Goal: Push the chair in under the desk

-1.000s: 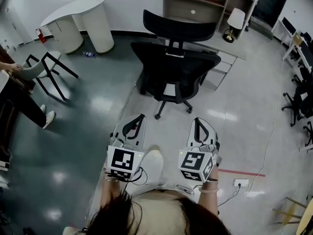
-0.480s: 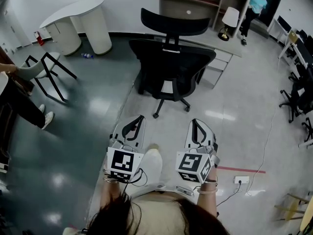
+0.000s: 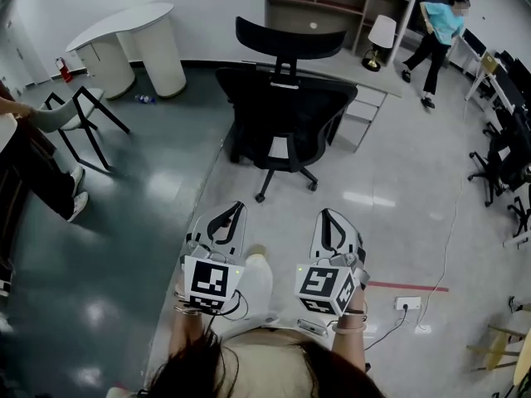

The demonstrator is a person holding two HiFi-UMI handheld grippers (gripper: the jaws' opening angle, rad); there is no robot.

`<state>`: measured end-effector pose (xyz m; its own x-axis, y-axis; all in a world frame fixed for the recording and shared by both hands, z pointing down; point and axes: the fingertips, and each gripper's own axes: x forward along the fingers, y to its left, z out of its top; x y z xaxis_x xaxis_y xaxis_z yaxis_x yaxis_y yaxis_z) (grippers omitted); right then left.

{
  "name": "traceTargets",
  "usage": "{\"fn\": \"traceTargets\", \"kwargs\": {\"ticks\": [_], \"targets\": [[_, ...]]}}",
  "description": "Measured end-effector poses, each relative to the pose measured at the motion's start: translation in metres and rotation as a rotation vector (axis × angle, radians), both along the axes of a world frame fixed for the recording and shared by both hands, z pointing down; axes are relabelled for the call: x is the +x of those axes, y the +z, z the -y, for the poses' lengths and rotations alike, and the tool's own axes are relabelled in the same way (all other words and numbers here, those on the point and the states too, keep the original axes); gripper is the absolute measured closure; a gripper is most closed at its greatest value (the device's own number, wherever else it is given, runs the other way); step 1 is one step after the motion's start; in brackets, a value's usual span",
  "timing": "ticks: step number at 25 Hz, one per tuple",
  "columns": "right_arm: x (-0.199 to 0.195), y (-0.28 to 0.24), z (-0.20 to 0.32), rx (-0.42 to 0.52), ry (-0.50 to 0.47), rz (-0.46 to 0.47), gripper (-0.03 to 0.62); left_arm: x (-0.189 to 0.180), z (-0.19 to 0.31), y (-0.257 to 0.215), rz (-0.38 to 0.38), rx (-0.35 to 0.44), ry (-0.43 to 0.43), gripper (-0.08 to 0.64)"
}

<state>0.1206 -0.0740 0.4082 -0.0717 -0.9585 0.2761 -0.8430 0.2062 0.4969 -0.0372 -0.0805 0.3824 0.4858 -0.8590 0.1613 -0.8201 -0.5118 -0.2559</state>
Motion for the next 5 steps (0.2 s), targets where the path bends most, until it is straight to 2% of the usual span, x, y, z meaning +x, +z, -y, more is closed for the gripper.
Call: {"fn": "traceTargets", "kwargs": {"ticks": [5], "targets": [[0.0012,-0.0010,-0.0089,0.000,-0.004,-0.006,0.569,0.0010,-0.0078,-0.0073,-0.007,0.031,-0.011,0.545]]}}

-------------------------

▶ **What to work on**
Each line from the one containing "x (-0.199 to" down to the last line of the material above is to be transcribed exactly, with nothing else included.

▶ **Result of this task**
  "columns": "right_arm: x (-0.199 to 0.195), y (-0.28 to 0.24), z (-0.20 to 0.32), rx (-0.42 to 0.52), ry (-0.50 to 0.47), rz (-0.46 to 0.47), gripper (-0.03 to 0.62); left_arm: x (-0.189 to 0.180), z (-0.19 to 0.31), y (-0.257 to 0.215), rz (-0.38 to 0.38), rx (-0.35 to 0.44), ry (-0.43 to 0.43), gripper (-0.08 to 0.64)"
}

<state>0.1206 -0.0740 0.4082 -0.0717 -0.9585 0.2761 -0.8430 0.2062 0.4969 -0.0372 -0.0805 0.3824 0.4858 -0.8590 0.1613 -0.8201 -0.5118 -0.2559</state>
Motion for the next 5 steps (0.2 s), targets where the path bends most, until it is straight to 2% of the usual span, x, y, z meaning +x, +z, -y, more is closed for the gripper.
Call: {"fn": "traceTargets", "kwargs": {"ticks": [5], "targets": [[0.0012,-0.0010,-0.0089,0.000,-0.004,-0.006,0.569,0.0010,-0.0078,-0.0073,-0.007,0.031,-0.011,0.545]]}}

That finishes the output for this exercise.